Task statement: Reproduce all of the data word for word.

[Data extracted from a collection]
= Beginning of Section =
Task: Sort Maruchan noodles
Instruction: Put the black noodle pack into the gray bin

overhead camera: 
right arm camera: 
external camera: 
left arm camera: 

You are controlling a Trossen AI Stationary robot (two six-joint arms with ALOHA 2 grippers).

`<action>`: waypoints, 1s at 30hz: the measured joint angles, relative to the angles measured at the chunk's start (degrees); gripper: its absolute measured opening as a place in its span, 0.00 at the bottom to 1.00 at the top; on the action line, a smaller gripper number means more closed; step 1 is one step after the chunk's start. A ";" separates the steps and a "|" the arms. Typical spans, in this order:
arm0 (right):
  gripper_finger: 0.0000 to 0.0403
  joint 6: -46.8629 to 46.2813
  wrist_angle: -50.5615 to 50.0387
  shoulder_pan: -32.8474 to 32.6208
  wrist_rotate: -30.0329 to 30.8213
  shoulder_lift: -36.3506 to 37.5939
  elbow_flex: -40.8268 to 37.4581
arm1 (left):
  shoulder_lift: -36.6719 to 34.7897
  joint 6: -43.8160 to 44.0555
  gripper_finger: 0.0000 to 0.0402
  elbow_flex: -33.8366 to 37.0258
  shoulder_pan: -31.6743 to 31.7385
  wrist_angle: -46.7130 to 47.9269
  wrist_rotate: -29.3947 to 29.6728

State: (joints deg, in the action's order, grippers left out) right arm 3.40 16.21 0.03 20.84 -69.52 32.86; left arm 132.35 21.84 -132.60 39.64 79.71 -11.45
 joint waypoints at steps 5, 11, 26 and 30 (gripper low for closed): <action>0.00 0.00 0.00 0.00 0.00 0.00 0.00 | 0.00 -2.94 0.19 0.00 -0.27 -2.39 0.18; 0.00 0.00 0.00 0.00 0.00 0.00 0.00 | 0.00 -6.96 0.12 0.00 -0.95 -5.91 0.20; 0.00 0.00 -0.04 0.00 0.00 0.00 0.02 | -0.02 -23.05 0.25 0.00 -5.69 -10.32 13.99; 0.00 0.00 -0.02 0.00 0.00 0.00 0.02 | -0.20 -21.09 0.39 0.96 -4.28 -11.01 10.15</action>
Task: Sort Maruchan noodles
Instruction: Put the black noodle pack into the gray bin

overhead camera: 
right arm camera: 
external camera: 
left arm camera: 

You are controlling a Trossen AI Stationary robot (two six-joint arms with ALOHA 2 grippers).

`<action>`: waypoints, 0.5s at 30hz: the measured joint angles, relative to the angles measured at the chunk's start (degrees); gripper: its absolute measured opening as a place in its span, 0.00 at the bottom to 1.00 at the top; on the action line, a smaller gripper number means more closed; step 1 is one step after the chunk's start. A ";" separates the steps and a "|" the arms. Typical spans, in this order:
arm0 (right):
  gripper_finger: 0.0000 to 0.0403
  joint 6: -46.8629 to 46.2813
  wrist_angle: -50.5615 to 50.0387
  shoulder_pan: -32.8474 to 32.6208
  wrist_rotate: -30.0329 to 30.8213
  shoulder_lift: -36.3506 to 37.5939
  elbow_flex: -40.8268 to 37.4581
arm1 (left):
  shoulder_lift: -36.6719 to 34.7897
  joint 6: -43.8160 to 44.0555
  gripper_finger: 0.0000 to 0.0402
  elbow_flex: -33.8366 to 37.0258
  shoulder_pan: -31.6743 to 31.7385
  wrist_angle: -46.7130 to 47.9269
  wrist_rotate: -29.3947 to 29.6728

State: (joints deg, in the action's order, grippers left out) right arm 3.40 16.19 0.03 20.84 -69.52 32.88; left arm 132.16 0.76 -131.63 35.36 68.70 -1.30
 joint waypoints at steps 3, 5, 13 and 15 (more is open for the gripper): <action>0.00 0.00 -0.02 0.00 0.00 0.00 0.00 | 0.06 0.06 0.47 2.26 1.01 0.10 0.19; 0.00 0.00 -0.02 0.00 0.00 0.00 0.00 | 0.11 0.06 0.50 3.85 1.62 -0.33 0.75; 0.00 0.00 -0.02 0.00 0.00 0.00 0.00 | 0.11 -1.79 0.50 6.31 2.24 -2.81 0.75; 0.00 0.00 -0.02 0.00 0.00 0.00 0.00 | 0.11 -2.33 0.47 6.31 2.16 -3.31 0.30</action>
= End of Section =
Answer box:
Task: Sort Maruchan noodles
Instruction: Put the black noodle pack into the gray bin

overhead camera: 
right arm camera: 
external camera: 
left arm camera: 

You are controlling a Trossen AI Stationary robot (two six-joint arms with ALOHA 2 grippers).

`<action>`: waypoints, 1s at 30hz: the measured joint angles, relative to the angles measured at the chunk's start (degrees); gripper: its absolute measured opening as a place in its span, 0.00 at the bottom to 1.00 at the top; on the action line, a smaller gripper number means more closed; step 1 is one step after the chunk's start. A ";" separates the steps and a "|" the arms. Typical spans, in this order:
arm0 (right):
  gripper_finger: 0.0000 to 0.0403
  joint 6: -46.8629 to 46.2813
  wrist_angle: -50.5615 to 50.0387
  shoulder_pan: -32.8474 to 32.6208
  wrist_rotate: -30.0329 to 30.8213
  shoulder_lift: -36.3506 to 37.5939
  elbow_flex: -40.8268 to 37.4581
arm1 (left):
  shoulder_lift: -36.6719 to 34.7897
  joint 6: -43.8160 to 44.0555
  gripper_finger: 0.0000 to 0.0402
  elbow_flex: -33.8366 to 37.0258
  shoulder_pan: -31.6743 to 31.7385
  wrist_angle: -46.7130 to 47.9269
  wrist_rotate: -29.3947 to 29.6728

State: (joints deg, in the action's order, grippers left out) right arm 3.40 16.21 0.03 20.84 -69.52 32.86; left arm 132.35 21.84 -132.60 39.64 79.71 -11.45
 joint waypoints at steps 5, 11, 26 and 30 (gripper low for closed): <action>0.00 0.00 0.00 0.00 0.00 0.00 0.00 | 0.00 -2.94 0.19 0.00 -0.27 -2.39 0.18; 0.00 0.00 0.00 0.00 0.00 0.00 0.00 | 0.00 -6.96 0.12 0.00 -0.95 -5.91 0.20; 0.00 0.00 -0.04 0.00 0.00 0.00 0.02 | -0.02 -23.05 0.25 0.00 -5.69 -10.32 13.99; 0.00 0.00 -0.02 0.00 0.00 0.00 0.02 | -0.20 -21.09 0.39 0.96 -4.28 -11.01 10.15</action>
Task: Sort Maruchan noodles
Instruction: Put the black noodle pack into the gray bin

overhead camera: 
right arm camera: 
external camera: 
left arm camera: 

You are controlling a Trossen AI Stationary robot (two six-joint arms with ALOHA 2 grippers).

`<action>`: waypoints, 0.5s at 30hz: the measured joint angles, relative to the angles measured at the chunk's start (degrees); gripper: its absolute measured opening as a place in its span, 0.00 at the bottom to 1.00 at the top; on the action line, a smaller gripper number means more closed; step 1 is one step after the chunk's start. A ";" separates the steps and a "|" the arms. Typical spans, in this order:
arm0 (right):
  gripper_finger: 0.0000 to 0.0403
  joint 6: -46.8629 to 46.2813
  wrist_angle: -50.5615 to 50.0387
  shoulder_pan: -32.8474 to 32.6208
  wrist_rotate: -30.0329 to 30.8213
  shoulder_lift: -36.3506 to 37.5939
  elbow_flex: -40.8268 to 37.4581
arm1 (left):
  shoulder_lift: -36.6719 to 34.7897
  joint 6: -43.8160 to 44.0555
  gripper_finger: 0.0000 to 0.0402
  elbow_flex: -33.8366 to 37.0258
  shoulder_pan: -31.6743 to 31.7385
  wrist_angle: -46.7130 to 47.9269
  wrist_rotate: -29.3947 to 29.6728

State: (joints deg, in the action's order, grippers left out) right arm 3.40 16.19 0.03 20.84 -69.52 32.88; left arm 132.16 0.76 -131.63 35.36 68.70 -1.30
 joint waypoints at steps 3, 5, 13 and 15 (more is open for the gripper): <action>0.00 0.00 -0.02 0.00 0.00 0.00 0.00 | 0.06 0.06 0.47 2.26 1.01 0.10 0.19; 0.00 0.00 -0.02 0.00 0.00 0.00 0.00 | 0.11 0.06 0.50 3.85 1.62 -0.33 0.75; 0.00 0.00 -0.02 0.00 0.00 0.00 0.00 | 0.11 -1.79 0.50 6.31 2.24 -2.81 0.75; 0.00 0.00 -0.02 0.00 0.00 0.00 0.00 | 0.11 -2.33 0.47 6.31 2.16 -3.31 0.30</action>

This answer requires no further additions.